== Action item ==
Give a single number in reply. It is the count of lines below that contain the string "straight".

======== Records for the task

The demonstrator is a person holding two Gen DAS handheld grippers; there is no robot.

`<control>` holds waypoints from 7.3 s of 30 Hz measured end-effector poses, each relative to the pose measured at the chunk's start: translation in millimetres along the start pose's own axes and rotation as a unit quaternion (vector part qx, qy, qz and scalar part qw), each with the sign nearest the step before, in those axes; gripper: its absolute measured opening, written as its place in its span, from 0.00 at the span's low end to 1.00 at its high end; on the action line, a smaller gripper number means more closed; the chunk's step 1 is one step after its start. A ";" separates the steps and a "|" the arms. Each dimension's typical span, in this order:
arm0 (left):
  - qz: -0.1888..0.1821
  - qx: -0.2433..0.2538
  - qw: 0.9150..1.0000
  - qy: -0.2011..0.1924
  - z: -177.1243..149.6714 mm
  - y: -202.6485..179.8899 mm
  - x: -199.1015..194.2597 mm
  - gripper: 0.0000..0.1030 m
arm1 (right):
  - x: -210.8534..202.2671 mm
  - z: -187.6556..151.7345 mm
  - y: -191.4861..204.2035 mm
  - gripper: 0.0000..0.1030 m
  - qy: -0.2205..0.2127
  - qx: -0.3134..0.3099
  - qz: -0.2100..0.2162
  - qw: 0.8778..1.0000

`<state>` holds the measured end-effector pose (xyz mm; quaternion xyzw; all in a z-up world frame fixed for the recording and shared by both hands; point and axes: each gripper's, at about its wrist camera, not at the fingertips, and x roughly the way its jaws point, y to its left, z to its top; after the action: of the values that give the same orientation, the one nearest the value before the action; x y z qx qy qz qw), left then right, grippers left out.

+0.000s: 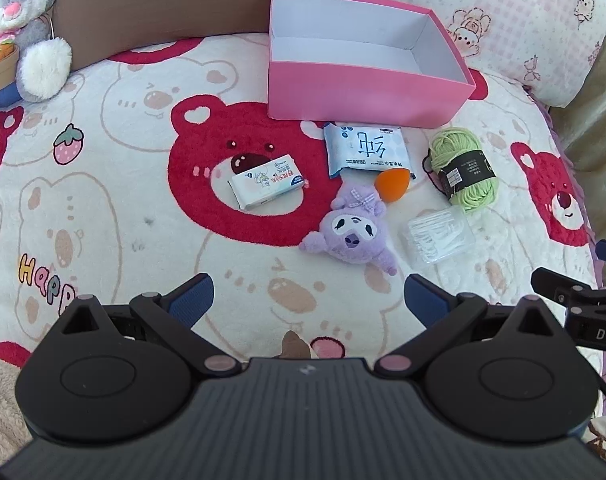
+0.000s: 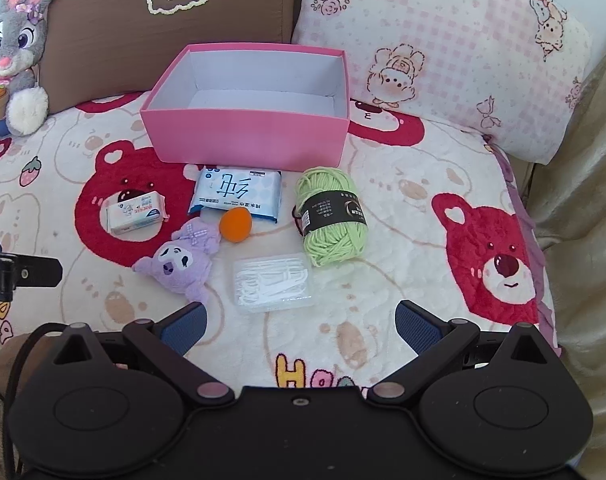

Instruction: Organize objects

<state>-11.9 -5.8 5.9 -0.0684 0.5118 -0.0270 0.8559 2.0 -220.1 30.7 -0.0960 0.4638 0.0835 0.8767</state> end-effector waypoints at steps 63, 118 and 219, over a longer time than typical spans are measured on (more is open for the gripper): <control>-0.126 -0.089 0.986 0.061 48.0 35.7 120.3 0.86 | 122.7 24.6 78.8 0.98 0.005 -0.321 0.221 0.921; -0.163 -0.225 0.954 0.112 3.9 80.5 196.5 0.45 | 183.5 18.7 100.4 0.96 0.028 -0.274 0.260 0.926; -0.190 -0.027 0.981 0.039 299.1 -29.7 221.5 0.44 | 230.8 252.6 2.7 0.85 0.026 -0.074 0.175 0.981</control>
<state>357.1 -34.2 -43.5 -0.1865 0.5235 -0.1774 0.8123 331.1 -142.1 -21.8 -0.0802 0.4884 0.2674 0.8268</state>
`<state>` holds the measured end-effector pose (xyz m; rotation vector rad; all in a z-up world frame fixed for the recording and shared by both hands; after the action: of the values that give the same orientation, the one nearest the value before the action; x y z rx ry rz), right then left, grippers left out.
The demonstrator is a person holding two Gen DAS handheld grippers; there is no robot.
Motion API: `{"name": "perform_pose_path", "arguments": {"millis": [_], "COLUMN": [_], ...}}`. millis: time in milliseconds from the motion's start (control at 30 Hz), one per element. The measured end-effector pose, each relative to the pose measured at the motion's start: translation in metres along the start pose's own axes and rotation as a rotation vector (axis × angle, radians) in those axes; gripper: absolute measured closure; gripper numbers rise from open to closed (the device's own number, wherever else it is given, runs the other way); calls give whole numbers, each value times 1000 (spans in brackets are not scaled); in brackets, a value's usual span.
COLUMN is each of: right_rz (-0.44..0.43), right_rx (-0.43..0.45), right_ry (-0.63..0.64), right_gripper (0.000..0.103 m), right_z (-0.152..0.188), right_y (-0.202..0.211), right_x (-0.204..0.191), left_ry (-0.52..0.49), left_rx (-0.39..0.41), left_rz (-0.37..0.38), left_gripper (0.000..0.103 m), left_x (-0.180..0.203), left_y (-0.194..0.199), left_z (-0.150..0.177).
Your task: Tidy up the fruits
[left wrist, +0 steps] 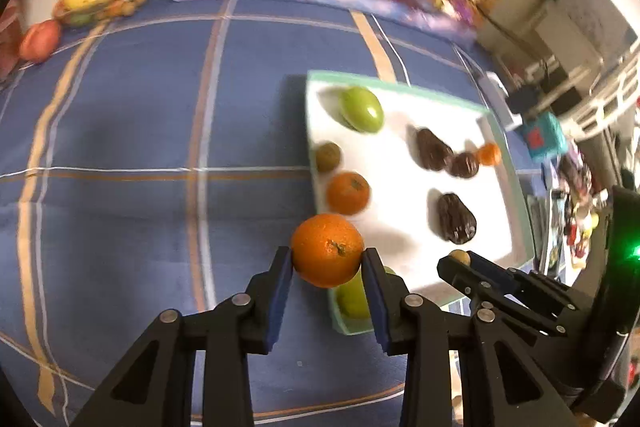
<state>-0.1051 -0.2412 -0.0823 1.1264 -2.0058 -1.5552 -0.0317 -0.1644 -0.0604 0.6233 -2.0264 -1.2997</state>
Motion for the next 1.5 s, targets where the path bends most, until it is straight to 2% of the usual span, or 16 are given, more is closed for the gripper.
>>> {"name": "perform_pose_path", "arguments": {"millis": [200,267,433,700,767,800,833,867,900,933,1000,1100,1167,1267,1367,1500], "right_rz": [24,30,44,47,49,48,48,48,49,51,52,45,46,42,17,28], "right_rx": [-51,-69,-105,-114,-109,-103,-99,-91,-83,-73,-54,-19,5,32,45,95], "right_ry": [-42,-49,-51,-59,-58,-56,-56,-58,-58,-56,-44,-27,-15,6,-1,-8], "right_gripper": [79,79,79,79,79,76,73,66,59,58,50,35,31,16,15,10], "right_z": [11,13,22,22,22,25,26,27,28,29,32,38,41,49,56,53], "right_y": [-11,-16,-25,-35,-35,-33,-32,-30,-28,-25,-21,-13,-8,1,7,17], "right_x": [27,33,35,29,30,35,35,35,35,34,31,23,18,10,5,8], "left_ry": [-30,-44,-65,-41,-25,-5,10,24,34,41,55,79,89,77,78,86], "left_rx": [-46,-48,-46,-47,-30,-15,-5,1,6,12,22,44,52,69,85,111], "left_rz": [17,-8,-42,-33,-46,-66,-83,-102,-124,-149,-214,-291,-321,-362,-365,-368], "left_gripper": [65,65,64,63,48,34,31,29,23,14,1,0,0,0,0,0], "left_x": [13,15,20,13,7,0,-7,-14,-19,-26,-42,-64,-72,-81,-82,-86], "left_y": [-29,-32,-36,-30,-23,-17,-12,-8,-6,-3,3,16,22,35,42,53], "left_z": [3,2,2,5,6,7,9,11,13,16,26,37,42,51,54,54]}}
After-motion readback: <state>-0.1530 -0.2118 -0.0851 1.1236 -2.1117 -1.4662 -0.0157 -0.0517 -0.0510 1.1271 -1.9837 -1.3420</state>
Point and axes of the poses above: each gripper's, at about its wrist camera, not at the fingertips, and y roughly against the way its jaws point, x to its right, z to its underside, the point moved 7 cm from there along -y, roughly the way its jaws point, and after that the axes turned 1 degree about -z, right-handed, at the moved point
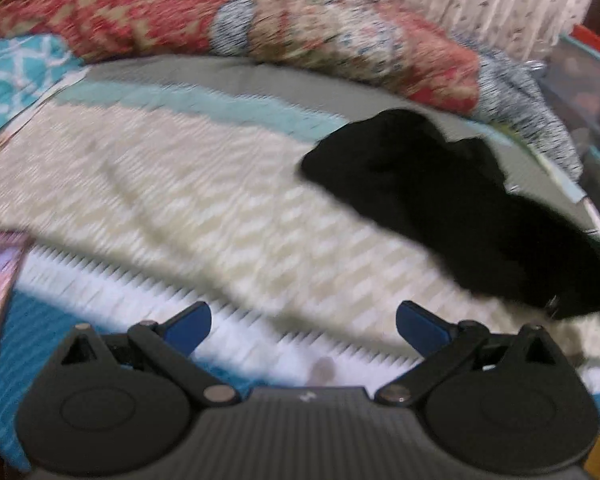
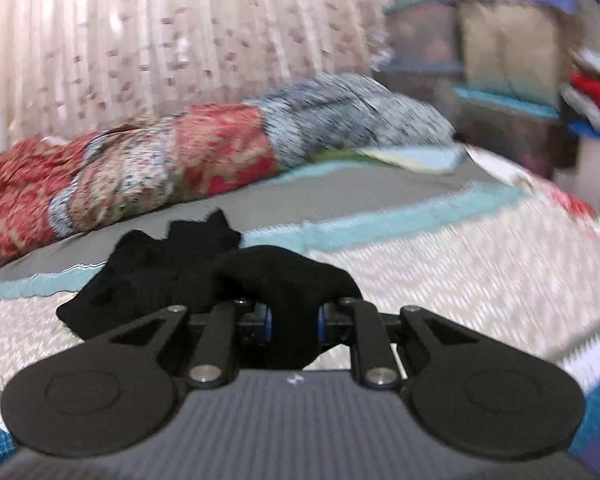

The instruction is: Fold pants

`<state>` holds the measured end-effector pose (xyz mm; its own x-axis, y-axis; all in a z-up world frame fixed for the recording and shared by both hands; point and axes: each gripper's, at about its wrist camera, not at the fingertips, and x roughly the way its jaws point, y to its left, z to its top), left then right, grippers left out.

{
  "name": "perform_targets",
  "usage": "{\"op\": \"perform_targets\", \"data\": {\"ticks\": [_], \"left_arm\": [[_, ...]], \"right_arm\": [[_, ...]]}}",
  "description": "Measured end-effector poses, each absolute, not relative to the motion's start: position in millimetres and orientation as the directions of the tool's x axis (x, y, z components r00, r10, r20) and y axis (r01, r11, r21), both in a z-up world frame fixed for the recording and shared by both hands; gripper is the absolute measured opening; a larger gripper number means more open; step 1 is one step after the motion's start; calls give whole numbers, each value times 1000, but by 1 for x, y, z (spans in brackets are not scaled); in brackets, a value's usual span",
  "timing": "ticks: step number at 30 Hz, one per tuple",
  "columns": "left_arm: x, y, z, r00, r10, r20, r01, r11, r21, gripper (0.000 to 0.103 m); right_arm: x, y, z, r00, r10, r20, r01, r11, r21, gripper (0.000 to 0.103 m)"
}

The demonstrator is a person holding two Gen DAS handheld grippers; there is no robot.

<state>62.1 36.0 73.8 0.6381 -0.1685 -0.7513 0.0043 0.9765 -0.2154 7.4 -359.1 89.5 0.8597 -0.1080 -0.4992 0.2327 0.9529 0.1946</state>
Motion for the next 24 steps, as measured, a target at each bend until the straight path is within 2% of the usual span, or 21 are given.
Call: {"op": "perform_targets", "data": {"ticks": [3,5,7,9,11,13,15,17,18,20,22,23,24], "left_arm": [[89,7,75,615,-220,-757,40,968,-249,102],[96,-7,73,609,-254,-751,74,961,-265,102],[110,-20,72,616,-234,-752,95,970,-224,102],[129,-24,68,634,-156,-757,74,987,-142,103],[153,-19,61,617,-102,-780,14,993,-118,103],[176,-8,50,576,-107,-811,-60,983,-173,103],[194,1,37,536,-156,-829,-124,958,-260,103],[211,1,21,497,-230,-837,-153,926,-345,103],[217,-3,13,475,-254,-842,-157,917,-365,103],[225,-16,-3,443,-242,-863,-165,924,-344,103],[228,-31,-5,468,-165,-868,-164,949,-269,101],[228,-40,-3,482,-130,-866,-154,961,-230,88],[228,-46,2,490,-96,-866,-152,969,-194,60]], "right_arm": [[-4,-364,77,845,-100,-525,260,935,241,21],[-22,-368,81,862,-149,-485,288,931,226,21],[-32,-377,94,872,-265,-410,353,923,154,21],[-36,-398,103,856,-360,-370,435,889,141,21],[-33,-422,103,833,-386,-396,482,858,178,26],[-23,-440,96,820,-337,-462,474,852,221,27],[-13,-445,81,811,-247,-531,442,853,279,34],[-8,-447,61,801,-177,-572,430,835,344,62],[-14,-444,55,802,-178,-571,438,825,358,67],[-18,-441,44,797,-204,-569,463,811,358,83],[-12,-444,37,777,-205,-595,482,802,353,87],[-8,-446,33,768,-194,-610,487,796,359,87],[-13,-450,30,765,-184,-618,489,790,370,87]]}}
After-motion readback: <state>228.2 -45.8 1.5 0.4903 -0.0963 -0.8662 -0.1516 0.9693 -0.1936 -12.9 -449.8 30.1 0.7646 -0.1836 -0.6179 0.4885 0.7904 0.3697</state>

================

== Response box ==
2